→ Problem requirements
Reproduce the entire listing word for word.

*** Block opens ***

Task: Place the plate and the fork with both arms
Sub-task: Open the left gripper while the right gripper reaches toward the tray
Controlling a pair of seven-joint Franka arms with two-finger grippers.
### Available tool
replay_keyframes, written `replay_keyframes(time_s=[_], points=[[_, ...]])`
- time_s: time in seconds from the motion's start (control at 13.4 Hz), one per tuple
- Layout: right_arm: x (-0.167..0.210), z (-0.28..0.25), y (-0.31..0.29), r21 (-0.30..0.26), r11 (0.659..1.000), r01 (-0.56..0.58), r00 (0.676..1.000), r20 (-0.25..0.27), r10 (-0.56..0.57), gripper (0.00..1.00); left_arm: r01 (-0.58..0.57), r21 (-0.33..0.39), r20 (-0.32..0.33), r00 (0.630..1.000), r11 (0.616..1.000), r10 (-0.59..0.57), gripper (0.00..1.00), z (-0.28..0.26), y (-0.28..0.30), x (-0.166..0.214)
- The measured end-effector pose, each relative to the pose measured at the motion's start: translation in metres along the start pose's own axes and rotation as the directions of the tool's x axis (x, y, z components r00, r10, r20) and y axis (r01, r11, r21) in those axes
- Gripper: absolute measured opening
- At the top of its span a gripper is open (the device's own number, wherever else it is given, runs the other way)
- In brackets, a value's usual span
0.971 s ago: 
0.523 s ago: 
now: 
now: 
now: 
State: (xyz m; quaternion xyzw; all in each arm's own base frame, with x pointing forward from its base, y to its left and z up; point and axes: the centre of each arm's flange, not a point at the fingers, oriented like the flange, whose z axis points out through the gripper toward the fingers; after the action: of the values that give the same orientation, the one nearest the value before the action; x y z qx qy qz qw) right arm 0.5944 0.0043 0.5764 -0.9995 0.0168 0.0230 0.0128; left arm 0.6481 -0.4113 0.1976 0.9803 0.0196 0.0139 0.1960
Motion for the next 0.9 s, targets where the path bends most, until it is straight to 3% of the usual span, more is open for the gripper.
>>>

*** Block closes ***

→ Answer to the problem
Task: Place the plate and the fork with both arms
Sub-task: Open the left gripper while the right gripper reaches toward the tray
Controlling a pair of seven-joint Franka arms with two-finger grippers.
### Available tool
replay_keyframes, written `replay_keyframes(time_s=[_], points=[[_, ...]])`
- time_s: time in seconds from the motion's start (control at 13.4 Hz), one per tuple
- Layout: right_arm: x (-0.167..0.210), z (-0.28..0.25), y (-0.31..0.29), r21 (-0.30..0.26), r11 (0.659..1.000), r01 (-0.56..0.58), r00 (0.676..1.000), r20 (-0.25..0.27), r10 (-0.56..0.57), gripper (0.00..1.00); left_arm: r01 (-0.58..0.57), r21 (-0.33..0.39), r20 (-0.32..0.33), r00 (0.630..1.000), r11 (0.616..1.000), r10 (-0.59..0.57), gripper (0.00..1.00), z (-0.28..0.26), y (-0.28..0.30), x (-0.166..0.214)
- The measured end-effector pose, each relative to the pose measured at the motion's start: translation in metres along the start pose's own axes and rotation as the directions of the tool's x axis (x, y, z components r00, r10, r20) and y axis (r01, r11, r21) in those axes
- Gripper: absolute measured opening
- At the top of its span a gripper is open (the device's own number, wherever else it is given, runs the other way)
- In brackets, a value's usual span
0.971 s ago: 
0.523 s ago: 
now: 
now: 
now: 
State: (xyz m; quaternion xyzw; all in each arm's own base frame, with x pointing forward from its base, y to its left and z up; point and axes: the centre of each arm's flange, not a point at the fingers, oriented like the flange, whose z axis points out through the gripper toward the fingers; after the action: of the values that give the same orientation, the one nearest the value before the action; x y z qx qy qz qw) right arm 0.5944 0.0043 0.5764 -0.9995 0.0168 0.0230 0.0128; left arm 0.6481 -0.4113 0.1976 0.9803 0.0196 0.0139 0.1960
Motion for the next 0.9 s, targets where the path bends most, until it is straight to 3% of the usual span, more is open for the gripper.
>>>

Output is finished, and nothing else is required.